Mais Dieu dispose et Santantonio propose. Pas l’heure de me pencher sur mon passif. Je dois agir avec ce que je possède. Et que possédé-je provisoirement? Eh bien, mon ami, le laboratoire du regretté docteur Barnes. Je m’y trouve par la volonté du médecin lui-même et il est allé jusqu’à tirer les verrous pour que nous y fussions plus à notre aise.
Une petite visite s’impose.
Chose curieuse, avant de l’entreprendre, je me sens le cœur battant.
Tu trembles, carcasse? Si tu savais ce que tu vas découvrir tout à l’heure, tu tremblerais bien davantage!
Le sentiment angoissant de ne pas être seul dans le vaste local. Certes, il s’y trouve Gude, mais pourquoi, au fur et à mesure que j’y séjourne, ai-je l’impression de présences confuses, nombreuses, inquiétantes?
Je ne crois pas aux esprits. Sauf au mien, naturellement, qui, tu le sais, se pose un peu là! Et pourtant, je me sens entouré d’un vivant mystère. Dans les films d’épouvante réussis, où tu dragues dans des maisons hantées tu éprouves cette sensation. Les miroirs te regardent, les tentures remuent, des objets se meuvent tout seuls et il se produit d’étranges frôlements.
Je me penche sur Gude. Pas brillant, mon pote. Il aurait dû rester devant son Dubonnet au lieu de jouer les chevaliers Bayard au service de la Rousse. Il a le souffle imperceptible et son teint pomme-pas-mûre ne s’améliore pas. J’essaie de quelques petites claques qui le laissent de marbre. Un rapide examen me permet de découvrir qu’il a pris un terrific coup de goume à la nuque. Il se sera fait torcher par un des sbires de feu Barnes tandis qu’il rôdaillait autour de la maison pour tenter de voir si je m’y trouvais. Si le docteur avait eu l’opportunité de «l’interroger», il aurait appris qui j’étais et ne serait pas revenu sur la question avec moi. Pourvu qu’ils ne lui aient pas carbonisé les cervicales! Lorsque j’ai demandé s’il était mort, le médecin ne m’a-t-il pas répondu «pas encore»?

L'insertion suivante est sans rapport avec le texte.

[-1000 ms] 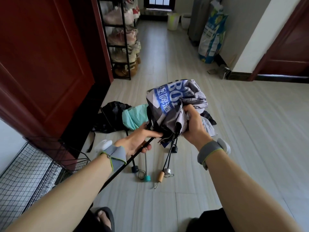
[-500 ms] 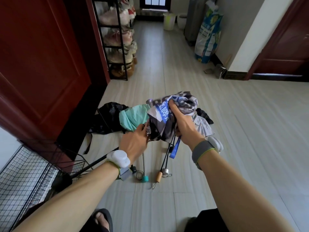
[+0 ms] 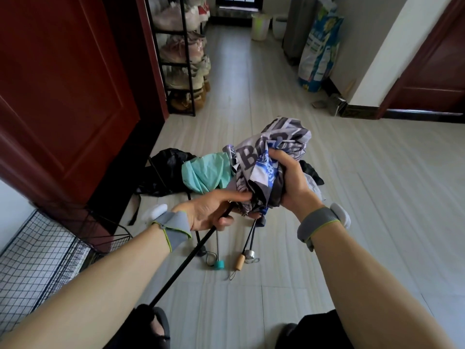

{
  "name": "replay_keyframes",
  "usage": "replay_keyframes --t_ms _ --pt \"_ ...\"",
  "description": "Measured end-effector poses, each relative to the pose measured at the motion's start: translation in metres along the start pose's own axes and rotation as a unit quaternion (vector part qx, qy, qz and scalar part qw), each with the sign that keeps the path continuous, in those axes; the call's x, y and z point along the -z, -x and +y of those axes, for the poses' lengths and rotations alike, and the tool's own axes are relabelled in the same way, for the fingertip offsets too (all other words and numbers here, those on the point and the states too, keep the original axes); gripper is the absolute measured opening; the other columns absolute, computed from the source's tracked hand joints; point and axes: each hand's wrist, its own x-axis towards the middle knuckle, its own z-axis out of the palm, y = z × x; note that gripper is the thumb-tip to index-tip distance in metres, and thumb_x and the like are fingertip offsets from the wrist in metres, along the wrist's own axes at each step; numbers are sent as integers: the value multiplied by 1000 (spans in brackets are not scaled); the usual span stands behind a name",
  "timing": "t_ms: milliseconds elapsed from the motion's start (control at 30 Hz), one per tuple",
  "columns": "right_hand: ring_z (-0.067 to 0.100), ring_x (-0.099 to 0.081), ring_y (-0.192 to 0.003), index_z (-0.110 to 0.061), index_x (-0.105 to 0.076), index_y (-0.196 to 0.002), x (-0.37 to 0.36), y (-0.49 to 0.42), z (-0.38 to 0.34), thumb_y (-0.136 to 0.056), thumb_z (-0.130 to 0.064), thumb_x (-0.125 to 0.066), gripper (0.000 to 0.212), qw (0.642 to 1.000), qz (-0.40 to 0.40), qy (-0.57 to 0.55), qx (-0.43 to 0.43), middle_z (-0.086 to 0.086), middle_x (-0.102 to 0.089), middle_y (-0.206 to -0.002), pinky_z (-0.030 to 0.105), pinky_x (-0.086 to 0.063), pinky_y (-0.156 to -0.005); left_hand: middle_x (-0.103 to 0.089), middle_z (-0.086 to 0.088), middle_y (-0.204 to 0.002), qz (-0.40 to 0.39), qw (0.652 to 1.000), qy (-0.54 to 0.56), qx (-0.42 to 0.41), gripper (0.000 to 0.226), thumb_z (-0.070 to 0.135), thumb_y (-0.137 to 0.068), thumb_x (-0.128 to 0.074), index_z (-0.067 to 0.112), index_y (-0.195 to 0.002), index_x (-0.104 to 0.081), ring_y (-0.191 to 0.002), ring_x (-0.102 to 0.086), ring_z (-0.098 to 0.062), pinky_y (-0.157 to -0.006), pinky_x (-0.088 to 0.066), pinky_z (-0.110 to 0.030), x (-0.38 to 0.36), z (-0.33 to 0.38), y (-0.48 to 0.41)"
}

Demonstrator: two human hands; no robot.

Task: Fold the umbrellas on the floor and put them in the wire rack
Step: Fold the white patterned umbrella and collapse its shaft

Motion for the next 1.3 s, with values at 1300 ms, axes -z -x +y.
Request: replay_keyframes --t_ms 1300 --pt "21 -76 -85 -18 -72 -93 -9 -8 17 -61 -44 -92 46 961 256 94 32 2 -79 -90 44 -63 -85 -69 -11 -102 436 705 -556 -60 39 13 -96 -47 9 -133 -37 -95 -67 -35 -66 -39 -35 -29 -27 -36"
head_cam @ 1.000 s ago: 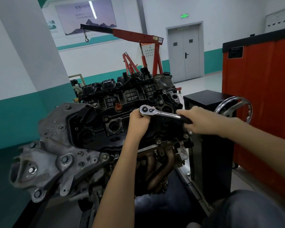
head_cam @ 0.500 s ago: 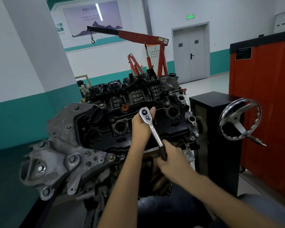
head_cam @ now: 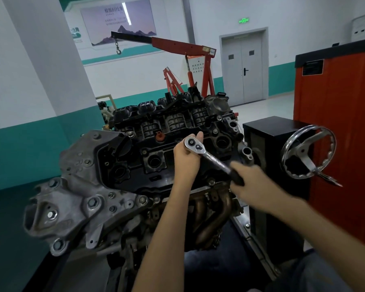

Je n’ose palper la blessure. Que faire pour lui porter assistance? Mander une ambulance et l’expédier à l’hosto? Mes yeux se posent délicatement sur un appareil téléphonique. Il trône, noir et luisant, au milieu d’un bureau métallique. Des annuaires téléphoniques rangés sur un rayon m’engagent à rameuter les autorités et le corps hospitalier. Seulement je viens de refroidir Barnes. Accidentellement, certes, mais il n’est pas moins vrai qu’il vient de trépasser à cause de moi. Si les perdreaux britiches se la ramènent, je vais être bon pour un bout de moment dans le bouillon Kub, espère.
Et puis quoi, soyons pratiques: Gude est naze ou pas. S’il a les vertèbres émiettées, personne ne peut plus rien pour lui. S’il est seulement traumatisé, il récupérera tout seul. Les plaies au cigare, les concierges du monde entier, te le diront, c’est «ou tout l’un ou tout l’autre».